I certainly could do this I guess. I've got some tough clay soil so this will be very difficult digging, but it is possible. Anyone know the frost line in the southeast portion of the lower peninsula of Michigan? I think it's around 40 inches.


----------



## wire_twister (Feb 19, 2008)

Sorry did not pay attention to where you are, you might want to hire someone with a trencher, that woukd be a tough dig.


----------



## chrishosley (Sep 13, 2008)

The condensate pump to the sewer line may be a relatively easy fix for the winter sump pump running, a pump that can pump 20' vertically runs about $150, plus fittings and hoses. You can by a 24 volt pump that runs off your furnace directly or a 110V model that will need a GFI outlet by code-if you do this and use your furnace circuit make sure your furnace leaves enough juice on the circuit for the pump to run without tripping breakers. You should connect your ac condensate drain (s) (one, a "back up" is often plugged-not a good idea-ask me how I know) Take the plug out and put a fitting for a drain line on it then a T fitting so both go to the condensate pump tank.

Another possible option - there are some whole house humidifiers that have a tank and a pump of their own with a float switch that turns on the water flow to the humidifier only when the level in the tank indicates water is needed for humidification, so they have no drain tube or an emergency overflow-only drain tube, and no more wasted water. You might be surprised how much water you are wasting with your humidifier. You might be lucky enough to have one that you can buy a tank and pump kit for as an add-on, search online. It is also NOT advisable to connect your humidifier to a hot water line - doing so will cut the life of your elements in half, and your likely to end up replacing the valves, fittings, controls and possibly the whole unit when it clogs up prematurely due to mineral deposits from your hot water.
Best of luck


----------



## chrishosley (Sep 13, 2008)

*no drain humidifier*

Hey I just remembered this post and thought I'd share.

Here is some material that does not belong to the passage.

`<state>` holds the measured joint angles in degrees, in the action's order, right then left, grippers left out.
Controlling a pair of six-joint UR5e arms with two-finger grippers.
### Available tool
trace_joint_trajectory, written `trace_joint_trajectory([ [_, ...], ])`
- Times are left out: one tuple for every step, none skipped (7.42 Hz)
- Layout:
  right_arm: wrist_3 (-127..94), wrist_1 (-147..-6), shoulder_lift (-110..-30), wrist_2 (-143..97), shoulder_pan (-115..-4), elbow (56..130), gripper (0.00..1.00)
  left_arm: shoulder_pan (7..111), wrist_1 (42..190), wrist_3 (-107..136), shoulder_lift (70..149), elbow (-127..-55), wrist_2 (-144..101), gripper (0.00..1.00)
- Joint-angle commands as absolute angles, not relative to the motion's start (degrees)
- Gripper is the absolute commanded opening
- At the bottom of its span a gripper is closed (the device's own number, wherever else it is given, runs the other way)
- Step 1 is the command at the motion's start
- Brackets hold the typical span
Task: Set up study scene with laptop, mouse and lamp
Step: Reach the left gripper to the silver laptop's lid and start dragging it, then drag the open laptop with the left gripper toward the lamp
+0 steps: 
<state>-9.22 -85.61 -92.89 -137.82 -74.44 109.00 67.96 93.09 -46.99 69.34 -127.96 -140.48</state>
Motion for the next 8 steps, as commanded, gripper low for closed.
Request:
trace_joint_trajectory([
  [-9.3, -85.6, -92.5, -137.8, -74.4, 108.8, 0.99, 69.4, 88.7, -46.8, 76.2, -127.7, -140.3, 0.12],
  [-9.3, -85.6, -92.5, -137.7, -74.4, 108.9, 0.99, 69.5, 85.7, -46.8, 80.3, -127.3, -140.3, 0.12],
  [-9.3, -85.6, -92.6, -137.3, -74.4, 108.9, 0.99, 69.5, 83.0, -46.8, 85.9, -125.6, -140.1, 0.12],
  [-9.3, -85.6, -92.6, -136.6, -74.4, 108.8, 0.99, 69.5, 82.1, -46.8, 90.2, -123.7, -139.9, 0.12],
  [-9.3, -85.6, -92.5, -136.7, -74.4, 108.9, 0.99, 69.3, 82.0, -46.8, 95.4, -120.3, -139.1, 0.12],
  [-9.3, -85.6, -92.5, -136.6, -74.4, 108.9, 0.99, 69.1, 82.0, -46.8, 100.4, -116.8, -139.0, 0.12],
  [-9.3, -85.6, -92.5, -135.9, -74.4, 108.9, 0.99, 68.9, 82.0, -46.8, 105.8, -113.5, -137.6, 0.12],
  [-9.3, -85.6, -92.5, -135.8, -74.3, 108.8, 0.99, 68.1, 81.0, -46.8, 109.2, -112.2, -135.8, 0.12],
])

I just bought an Aprilaire 400a bypass ($180 delivered), a new model of whole house humidifier that uses all the water it takes in with no pump. It has two floats with magnetic sensors encapsulated in plastic that control water flow, one operates the water flow into the unit all the time, the other if that one fails, and has a "backup" drain hose outlet to boot. I chose it to avoid loading my septic system unnecessarily.


----------